住宅リフォーム助成1年延長 工事世帯1割超=岩手・宮古
岩手県宮古市は2月15日、大好評の「住宅リフォーム促進事業」を2011年度も引き続き実施することを決めました。宮古民主商工会(民商)はじめ、宮古建設組合、宮古商工会議所も延長を要望していたもので、宮古市議会は全員一致で「制度の延長」を決議し、1年延長となったものです。今年度の残額予定の約5000万円を来年度に繰り越し、新たに1億円の予算措置を議会で決定しました。
市の調査 波及効果18億4800万円
リフォーム促進事業は昨年4月のスタートと同時に申請が176件と殺到し、市建築住宅課は「行列のできる」状態に。予算も3度追加され、今年度は3500件分に当たる3億5000万円規模になりました。
全国からの視察も相次ぎ、20市町村72人に及んでいます。1月31日現在の申請件数は2707件で、9世帯に1世帯(2万4336世帯)、持ち家数(1万5470戸)の6戸に1戸の割合です。
工事では、住宅の長寿命化が約7割と最も多く、高断熱化、下水道に関わる工事がそれぞれ1割弱。1件の工事高は20万円から30万円台が70%を占め、40万円を合わせると77%となり、小規模リフォームが住民の要求であることを裏付けています。
総工事高は約12億円で、交付金2億7000万円の4・4倍の直接的な経済効果が。工事高をもとに計算される地域経済への波及効果は約18億4800万円(工事高×1・55倍=岩手県産業連関表による)に上ります。
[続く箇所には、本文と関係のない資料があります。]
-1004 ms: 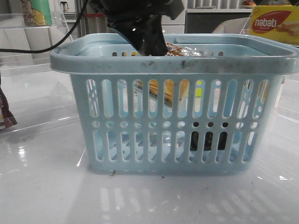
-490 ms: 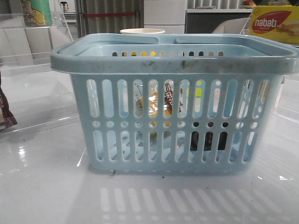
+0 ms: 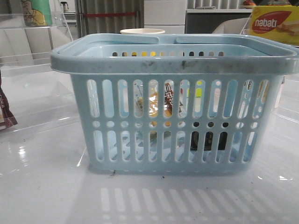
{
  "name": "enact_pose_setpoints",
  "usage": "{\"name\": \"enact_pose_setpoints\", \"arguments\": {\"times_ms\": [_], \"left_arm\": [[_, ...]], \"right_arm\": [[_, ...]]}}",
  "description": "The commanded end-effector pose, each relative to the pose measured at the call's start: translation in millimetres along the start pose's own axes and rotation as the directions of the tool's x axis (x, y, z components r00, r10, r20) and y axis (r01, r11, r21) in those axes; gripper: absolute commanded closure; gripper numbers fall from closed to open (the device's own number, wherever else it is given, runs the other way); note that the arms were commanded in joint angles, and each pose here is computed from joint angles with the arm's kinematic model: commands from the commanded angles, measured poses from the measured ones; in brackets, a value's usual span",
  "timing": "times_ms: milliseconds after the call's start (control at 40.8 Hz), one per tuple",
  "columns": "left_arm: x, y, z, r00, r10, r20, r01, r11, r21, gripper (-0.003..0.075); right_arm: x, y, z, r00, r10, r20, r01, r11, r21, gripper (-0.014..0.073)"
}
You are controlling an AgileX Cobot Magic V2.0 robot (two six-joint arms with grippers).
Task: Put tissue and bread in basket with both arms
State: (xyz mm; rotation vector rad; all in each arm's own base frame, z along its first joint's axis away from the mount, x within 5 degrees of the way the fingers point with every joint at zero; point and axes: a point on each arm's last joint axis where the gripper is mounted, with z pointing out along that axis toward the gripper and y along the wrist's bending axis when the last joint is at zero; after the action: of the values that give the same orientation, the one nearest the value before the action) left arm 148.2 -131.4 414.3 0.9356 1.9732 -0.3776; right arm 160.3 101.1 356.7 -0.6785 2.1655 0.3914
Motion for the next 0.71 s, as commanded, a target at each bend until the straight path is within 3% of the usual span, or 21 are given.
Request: {"name": "enact_pose_setpoints", "arguments": {"times_ms": [0,269,686], "left_arm": [[7.7,-2.2,-19.1,0.996,0.0,0.094,0.002,1.0,-0.015,0.0232],[62.6,-10.6,-17.7,0.999,-0.006,0.034,0.007,1.0,-0.007,0.0232],[70.6,-11.0,-11.3,0.999,-0.007,0.05,0.008,1.0,-0.015,0.0232]], "right_arm": [[-12.9,0.3,-10.6,0.994,-0.009,0.11,0.008,1.0,0.009,0.0025],[-12.1,-0.5,-9.4,0.995,-0.019,0.098,0.017,1.0,0.017,0.0025],[13.2,-0.3,-28.8,0.997,-0.054,0.061,0.051,0.997,0.054,0.0025]]}}
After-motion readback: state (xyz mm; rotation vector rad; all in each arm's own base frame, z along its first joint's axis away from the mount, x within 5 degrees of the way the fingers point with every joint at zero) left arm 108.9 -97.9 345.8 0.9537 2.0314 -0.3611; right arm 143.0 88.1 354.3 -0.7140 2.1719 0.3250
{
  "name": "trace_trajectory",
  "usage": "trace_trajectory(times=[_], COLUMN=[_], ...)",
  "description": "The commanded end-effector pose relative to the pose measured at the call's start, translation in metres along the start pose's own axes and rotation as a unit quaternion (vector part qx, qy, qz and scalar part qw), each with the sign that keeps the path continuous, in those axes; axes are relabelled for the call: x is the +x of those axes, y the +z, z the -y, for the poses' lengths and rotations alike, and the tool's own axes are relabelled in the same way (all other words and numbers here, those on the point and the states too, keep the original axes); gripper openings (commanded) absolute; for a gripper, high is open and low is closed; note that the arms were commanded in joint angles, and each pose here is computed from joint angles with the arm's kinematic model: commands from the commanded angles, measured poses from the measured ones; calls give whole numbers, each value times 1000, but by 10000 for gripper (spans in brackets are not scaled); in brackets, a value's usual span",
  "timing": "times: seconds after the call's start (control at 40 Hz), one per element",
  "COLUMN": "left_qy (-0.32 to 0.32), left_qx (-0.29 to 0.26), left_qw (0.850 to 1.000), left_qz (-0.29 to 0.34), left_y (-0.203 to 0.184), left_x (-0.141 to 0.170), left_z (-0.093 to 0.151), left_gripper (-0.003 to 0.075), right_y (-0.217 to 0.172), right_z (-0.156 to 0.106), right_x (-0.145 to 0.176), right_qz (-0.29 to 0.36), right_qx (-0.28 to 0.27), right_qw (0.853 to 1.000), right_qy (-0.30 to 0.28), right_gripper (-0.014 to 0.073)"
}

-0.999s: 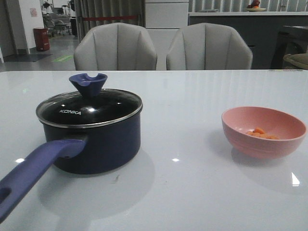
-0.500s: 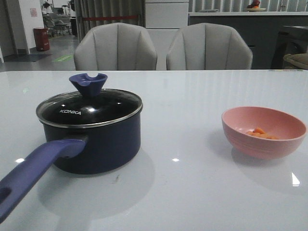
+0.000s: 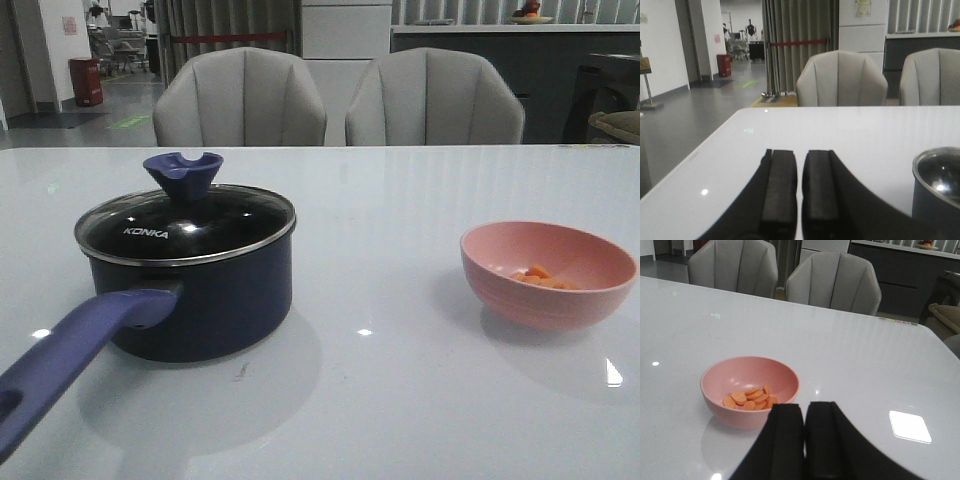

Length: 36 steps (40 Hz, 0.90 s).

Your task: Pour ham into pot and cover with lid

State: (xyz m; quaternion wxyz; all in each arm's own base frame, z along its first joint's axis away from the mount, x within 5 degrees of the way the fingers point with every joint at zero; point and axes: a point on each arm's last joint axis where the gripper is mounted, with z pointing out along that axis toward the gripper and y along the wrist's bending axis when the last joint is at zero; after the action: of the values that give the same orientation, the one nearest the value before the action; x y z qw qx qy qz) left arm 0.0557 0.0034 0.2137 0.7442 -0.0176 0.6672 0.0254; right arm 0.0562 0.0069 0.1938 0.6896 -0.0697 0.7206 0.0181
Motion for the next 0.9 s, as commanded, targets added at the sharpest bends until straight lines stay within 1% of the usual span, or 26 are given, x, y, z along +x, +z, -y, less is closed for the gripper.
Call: trace_trajectory(times=[0.0, 0.05, 0.175, 0.25, 0.475, 0.55, 0.65, 0.775, 0.874], left_qy=[-4, -4, -5, -12, -15, -15, -13, -16, -15], left_qx=[-3, -4, -8, -9, -1, 1, 5, 19, 36], left_qw=[997, 996, 983, 981, 992, 997, 1000, 999, 995], left_qz=[75, 93, 183, 196, 123, 77, 5, -39, -87], left_y=[-2, -3, -7, -9, -9, -4, 6, 11, 13], left_x=[-8, -11, -29, -41, -82, -90, -96, -100, -94], left_z=[-1, -1, -1, -2, -1, -1, 0, 2, 4], left_gripper=[130, 130, 130, 130, 130, 130, 130, 130, 130], right_y=[-2, -2, -2, -2, -2, -2, -2, -2, -2], right_z=[1, 1, 1, 1, 1, 1, 1, 1, 1], right_x=[-9, -9, -9, -9, -9, -9, -9, -9, -9], right_qz=[48, 48, 48, 48, 48, 48, 48, 48, 48], right_qx=[4, 4, 4, 4, 4, 4, 4, 4, 4], right_qw=[999, 999, 999, 999, 999, 999, 999, 999, 999], right_qy=[-8, -8, -8, -8, -8, -8, -8, -8, -8], right_gripper=[169, 169, 169, 169, 169, 169, 169, 169, 169])
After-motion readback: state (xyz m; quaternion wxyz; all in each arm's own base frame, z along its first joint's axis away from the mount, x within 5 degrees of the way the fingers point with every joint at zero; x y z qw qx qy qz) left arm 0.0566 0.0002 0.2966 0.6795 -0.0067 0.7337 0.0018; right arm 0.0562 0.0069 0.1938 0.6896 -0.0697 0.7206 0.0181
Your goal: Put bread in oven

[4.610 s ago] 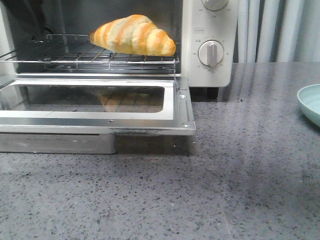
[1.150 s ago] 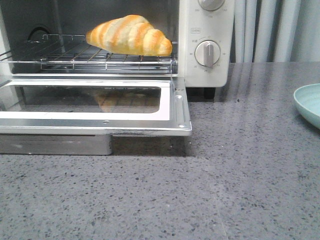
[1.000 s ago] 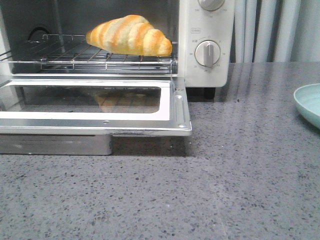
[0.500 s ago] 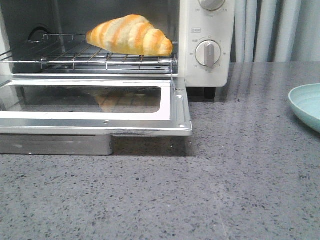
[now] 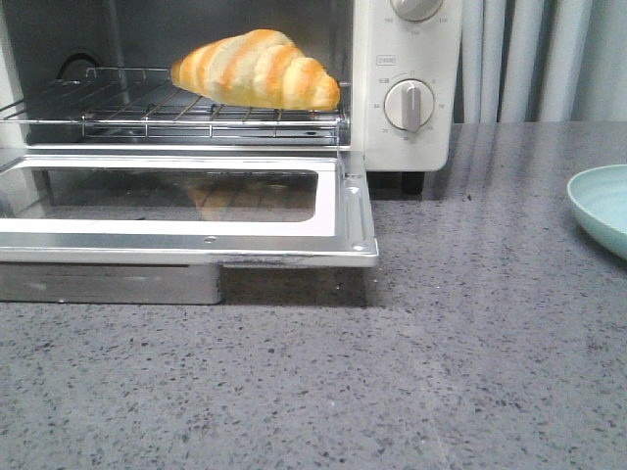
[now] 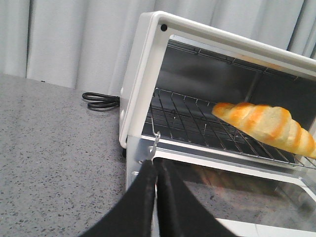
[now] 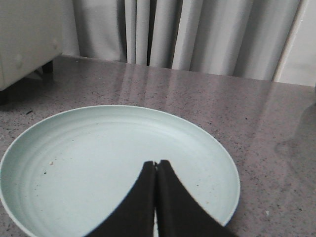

大人気の理由は、(1)20万円以上の工事で現金一律10万円の補助金のお得感(2)市が業者への説明会を6カ所で行い「業者のやる気」を引き出した(3)手続きの簡潔さ(申請書1枚だけ)に加え、代行申請OK(99%が業者申請)(4)工事着工前後の現場確認は写真だけという「手軽さ」―にあります。制度運用のため臨時職員2人を採用するなど雇用創出にもつながっています。
10万円もらえた
利用した市民は「居間の畳とフローリング工事を民商から紹介された大工さんに20万円に抑えてもらったうえ、10万円の交付金ももらえた」「400万円の工事だったが、リフォーム交付金10万円に加え住宅エコポイント17万円の合計27万円の補助が出て助かりました」などと大喜び。
信頼得られる
業者からは「相見積もりもなく、安心価格の安心工事。信頼をかちとり次の工事にもつながる」(工務店)、「悪質リフォーム会社による被害を警戒していた人も、この制度を使える地元業者ということで安心してくれる」(工務店)、「制度を使った工事を140件受けた。とにかく忙しい」(畳店)などのうれしい声が寄せられています。
市民のニーズ、業者の営業意欲、行政の市民目線がかみあい「トライアングル」効果を発揮している「宮古型リフォーム助成制度」。宮古民商では「仕事おこしに頑張る民商」を押し出し、「仲間」を迎えようと張り切っています。